THE DATA —
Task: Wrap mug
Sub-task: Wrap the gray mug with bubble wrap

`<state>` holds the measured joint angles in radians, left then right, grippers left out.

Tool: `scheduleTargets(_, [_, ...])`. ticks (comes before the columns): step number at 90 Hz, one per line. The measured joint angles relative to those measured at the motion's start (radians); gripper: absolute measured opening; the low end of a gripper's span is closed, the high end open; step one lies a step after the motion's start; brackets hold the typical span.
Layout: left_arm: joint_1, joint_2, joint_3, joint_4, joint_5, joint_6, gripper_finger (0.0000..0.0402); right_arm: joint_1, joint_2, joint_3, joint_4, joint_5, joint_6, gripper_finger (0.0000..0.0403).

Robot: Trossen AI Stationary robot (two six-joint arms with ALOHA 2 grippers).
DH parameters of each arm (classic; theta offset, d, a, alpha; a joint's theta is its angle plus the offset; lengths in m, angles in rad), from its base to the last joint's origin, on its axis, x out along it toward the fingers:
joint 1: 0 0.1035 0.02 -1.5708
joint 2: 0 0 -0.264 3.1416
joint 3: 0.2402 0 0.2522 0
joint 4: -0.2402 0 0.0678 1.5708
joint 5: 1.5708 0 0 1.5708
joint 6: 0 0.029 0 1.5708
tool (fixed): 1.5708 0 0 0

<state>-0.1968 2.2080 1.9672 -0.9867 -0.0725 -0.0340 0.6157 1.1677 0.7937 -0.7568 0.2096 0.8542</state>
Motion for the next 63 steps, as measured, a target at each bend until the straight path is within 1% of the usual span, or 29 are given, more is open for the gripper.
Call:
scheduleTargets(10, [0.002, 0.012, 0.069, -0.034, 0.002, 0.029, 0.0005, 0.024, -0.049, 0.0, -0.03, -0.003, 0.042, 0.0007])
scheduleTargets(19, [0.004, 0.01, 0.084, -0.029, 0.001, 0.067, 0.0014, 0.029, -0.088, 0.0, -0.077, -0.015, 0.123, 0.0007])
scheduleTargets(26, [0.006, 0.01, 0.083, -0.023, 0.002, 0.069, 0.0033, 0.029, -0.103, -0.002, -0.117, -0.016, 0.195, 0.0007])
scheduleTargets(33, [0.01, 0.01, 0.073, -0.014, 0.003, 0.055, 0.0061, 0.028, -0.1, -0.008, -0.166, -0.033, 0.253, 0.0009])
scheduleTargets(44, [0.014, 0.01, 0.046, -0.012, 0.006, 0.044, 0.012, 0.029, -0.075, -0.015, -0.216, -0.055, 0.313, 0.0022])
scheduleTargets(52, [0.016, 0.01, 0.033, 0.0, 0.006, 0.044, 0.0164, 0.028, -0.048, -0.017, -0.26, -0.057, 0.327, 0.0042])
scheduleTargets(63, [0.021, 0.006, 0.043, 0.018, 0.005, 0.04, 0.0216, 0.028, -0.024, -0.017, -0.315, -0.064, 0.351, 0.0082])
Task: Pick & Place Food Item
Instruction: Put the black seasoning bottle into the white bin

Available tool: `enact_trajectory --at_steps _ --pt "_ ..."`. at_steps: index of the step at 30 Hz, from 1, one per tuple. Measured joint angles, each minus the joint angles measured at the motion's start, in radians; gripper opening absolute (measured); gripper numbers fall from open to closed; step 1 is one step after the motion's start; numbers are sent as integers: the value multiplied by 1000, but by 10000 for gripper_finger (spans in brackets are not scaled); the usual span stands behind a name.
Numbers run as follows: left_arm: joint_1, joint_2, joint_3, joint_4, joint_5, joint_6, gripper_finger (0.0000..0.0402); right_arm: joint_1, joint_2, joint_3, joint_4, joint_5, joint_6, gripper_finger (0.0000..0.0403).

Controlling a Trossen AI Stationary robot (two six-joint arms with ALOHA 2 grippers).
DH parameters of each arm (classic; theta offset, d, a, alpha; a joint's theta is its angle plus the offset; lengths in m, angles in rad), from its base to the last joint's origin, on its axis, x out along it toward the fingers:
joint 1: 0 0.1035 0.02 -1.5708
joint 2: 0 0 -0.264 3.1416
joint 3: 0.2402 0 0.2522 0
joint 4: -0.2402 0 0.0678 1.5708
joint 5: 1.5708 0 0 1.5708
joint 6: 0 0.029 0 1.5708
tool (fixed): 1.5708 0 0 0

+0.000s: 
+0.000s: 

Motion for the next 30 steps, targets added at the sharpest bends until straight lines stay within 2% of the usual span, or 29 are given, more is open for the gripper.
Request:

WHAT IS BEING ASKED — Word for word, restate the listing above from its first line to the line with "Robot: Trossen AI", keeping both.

PROBLEM SOLUTION —
Task: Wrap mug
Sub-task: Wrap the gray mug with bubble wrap

`<state>` holds the measured joint angles in radians, left then right, grippers left out.

Tool: `scheduleTargets(_, [_, ...])`. ticks (comes before the columns): step number at 90 Hz, one per line. The measured joint angles relative to those measured at the motion's start (radians); gripper: absolute measured opening; the low end of a gripper's span is closed, the high end open; step one lies a step after the motion's start; brackets hold the typical span.
Layout: left_arm: joint_1, joint_2, joint_3, joint_4, joint_5, joint_6, gripper_finger (0.0000..0.0402); right_arm: joint_1, joint_2, joint_3, joint_4, joint_5, joint_6, gripper_finger (0.0000..0.0403).

Robot: Trossen AI Stationary robot (two six-joint arms with ALOHA 2 grippers).

This exercise requires no further response.